-- THE PROBLEM --
From the listing below, extract each line containing the string "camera".

-- DATASET CONTENT --
■ ■ ■
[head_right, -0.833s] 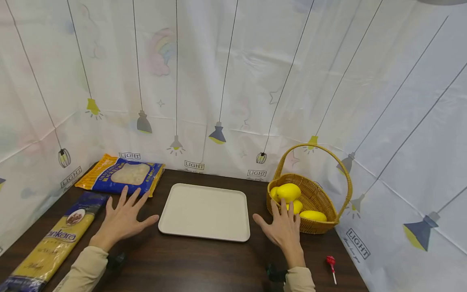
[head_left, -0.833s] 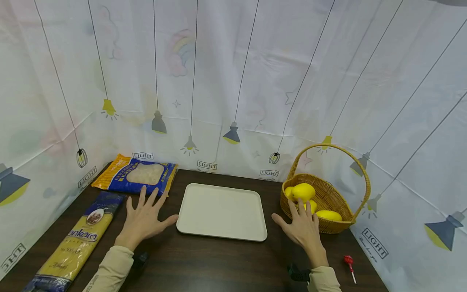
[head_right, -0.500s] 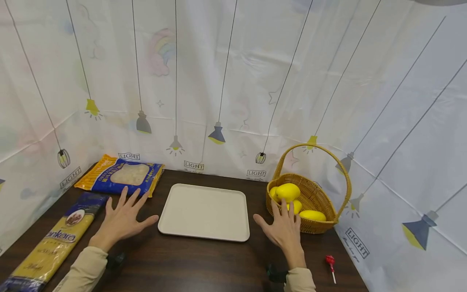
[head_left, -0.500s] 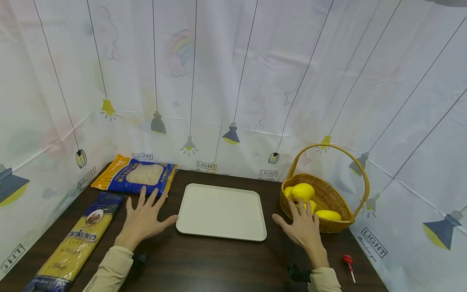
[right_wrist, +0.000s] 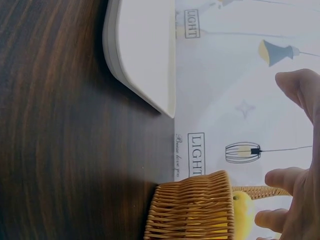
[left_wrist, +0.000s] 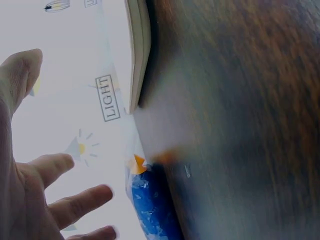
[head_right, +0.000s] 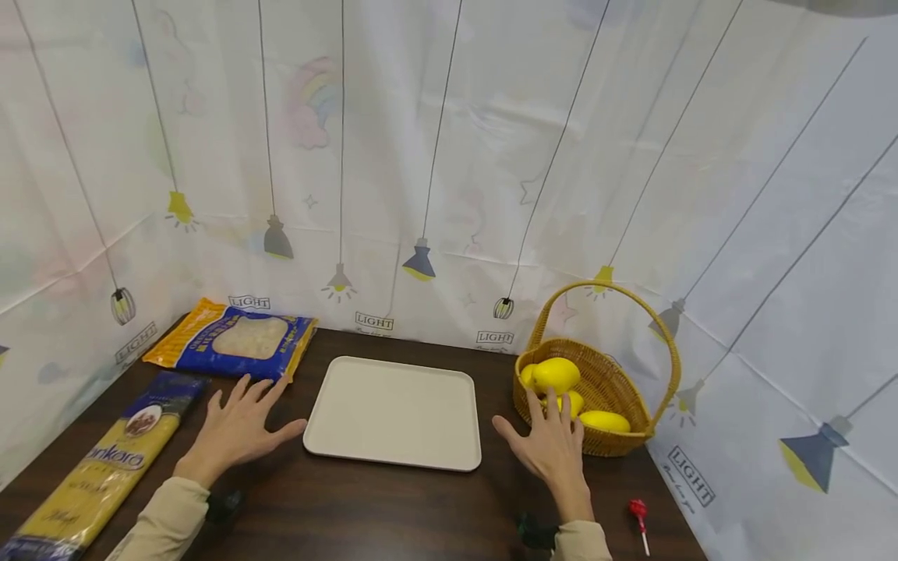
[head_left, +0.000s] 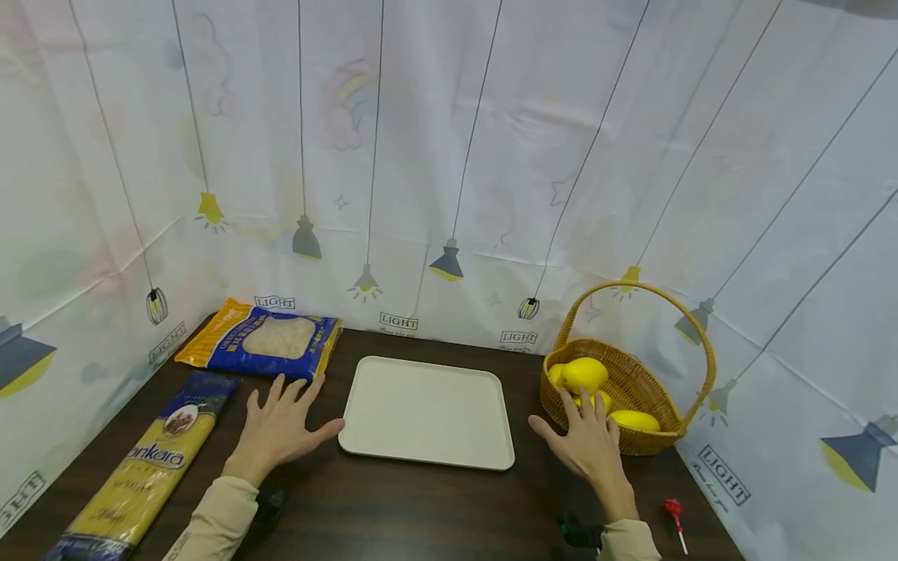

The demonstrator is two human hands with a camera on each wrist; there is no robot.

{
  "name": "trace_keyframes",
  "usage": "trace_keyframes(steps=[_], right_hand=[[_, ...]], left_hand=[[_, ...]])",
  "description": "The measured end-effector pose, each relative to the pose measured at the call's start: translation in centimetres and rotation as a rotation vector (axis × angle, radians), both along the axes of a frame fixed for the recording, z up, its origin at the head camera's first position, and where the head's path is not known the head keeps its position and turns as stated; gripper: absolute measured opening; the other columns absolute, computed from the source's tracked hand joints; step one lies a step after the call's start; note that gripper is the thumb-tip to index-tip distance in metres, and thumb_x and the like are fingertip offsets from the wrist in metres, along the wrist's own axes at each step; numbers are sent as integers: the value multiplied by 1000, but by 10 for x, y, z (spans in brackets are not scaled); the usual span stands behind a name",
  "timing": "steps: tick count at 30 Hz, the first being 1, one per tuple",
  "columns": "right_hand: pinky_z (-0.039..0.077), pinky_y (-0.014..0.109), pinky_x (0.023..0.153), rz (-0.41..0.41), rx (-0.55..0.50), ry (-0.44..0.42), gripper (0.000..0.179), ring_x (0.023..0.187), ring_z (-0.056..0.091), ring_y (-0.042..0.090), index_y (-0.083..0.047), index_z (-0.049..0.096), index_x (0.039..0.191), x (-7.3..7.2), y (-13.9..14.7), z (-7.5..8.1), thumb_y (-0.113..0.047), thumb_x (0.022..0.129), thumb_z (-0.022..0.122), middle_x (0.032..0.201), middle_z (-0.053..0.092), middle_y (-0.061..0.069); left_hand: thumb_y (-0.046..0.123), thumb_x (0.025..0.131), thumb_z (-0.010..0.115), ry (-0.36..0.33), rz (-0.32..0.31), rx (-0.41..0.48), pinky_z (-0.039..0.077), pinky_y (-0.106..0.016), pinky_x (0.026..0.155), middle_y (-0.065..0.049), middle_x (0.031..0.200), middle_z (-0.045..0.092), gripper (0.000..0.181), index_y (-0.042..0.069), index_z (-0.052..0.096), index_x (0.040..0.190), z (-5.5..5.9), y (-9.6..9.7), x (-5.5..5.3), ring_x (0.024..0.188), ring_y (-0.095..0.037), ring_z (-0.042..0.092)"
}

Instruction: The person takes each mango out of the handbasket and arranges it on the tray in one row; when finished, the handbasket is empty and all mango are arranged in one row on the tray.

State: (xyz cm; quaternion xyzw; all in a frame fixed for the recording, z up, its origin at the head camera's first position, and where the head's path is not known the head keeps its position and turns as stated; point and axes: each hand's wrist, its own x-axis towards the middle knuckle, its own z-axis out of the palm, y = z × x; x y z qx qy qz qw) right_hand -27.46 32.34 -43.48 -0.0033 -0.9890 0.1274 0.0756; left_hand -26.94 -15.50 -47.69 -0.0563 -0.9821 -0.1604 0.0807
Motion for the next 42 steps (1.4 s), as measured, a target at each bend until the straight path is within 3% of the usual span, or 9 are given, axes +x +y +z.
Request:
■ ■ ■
-- ANSWER TO THIS EXERCISE --
The demonstrator is two human hands with a camera on each wrist; there is no robot.
  "description": "The measured end-effector pose, each relative to the pose measured at the call's start: translation in centimetres and rotation as a rotation vector (axis × angle, radians), both along the axes of a frame fixed for the recording, z up, its origin at the head camera's first position, and where the head's path is not known the head keeps its position and turns as stated; gripper: absolute measured opening; the other columns absolute, computed from the source's tracked hand joints; step one lies a step after the call's start; note that gripper is the thumb-tip to index-tip distance in metres, and thumb_x and the like are fingertip offsets from the wrist in metres, along the wrist's own axes at each step; numbers are sent as integers: the value multiplied by 1000, but by 10 for x, y, z (spans in brackets are not scaled); the usual span stands behind a name",
State: (xyz cm; quaternion xyzw; all in a frame fixed for the recording, z up, its origin at the head camera's first position, and where the head's path is not known the head keeps its position and turns as stated; point and axes: each hand's wrist, its own x-axis towards the middle knuckle, its own z-axis out of the palm, y = z × x; x y z qx qy qz qw) right_hand -27.46 32.34 -43.48 -0.0033 -0.9890 0.1274 0.0756; left_hand -26.94 -15.50 -47.69 -0.0563 -0.9821 -0.1604 0.0807

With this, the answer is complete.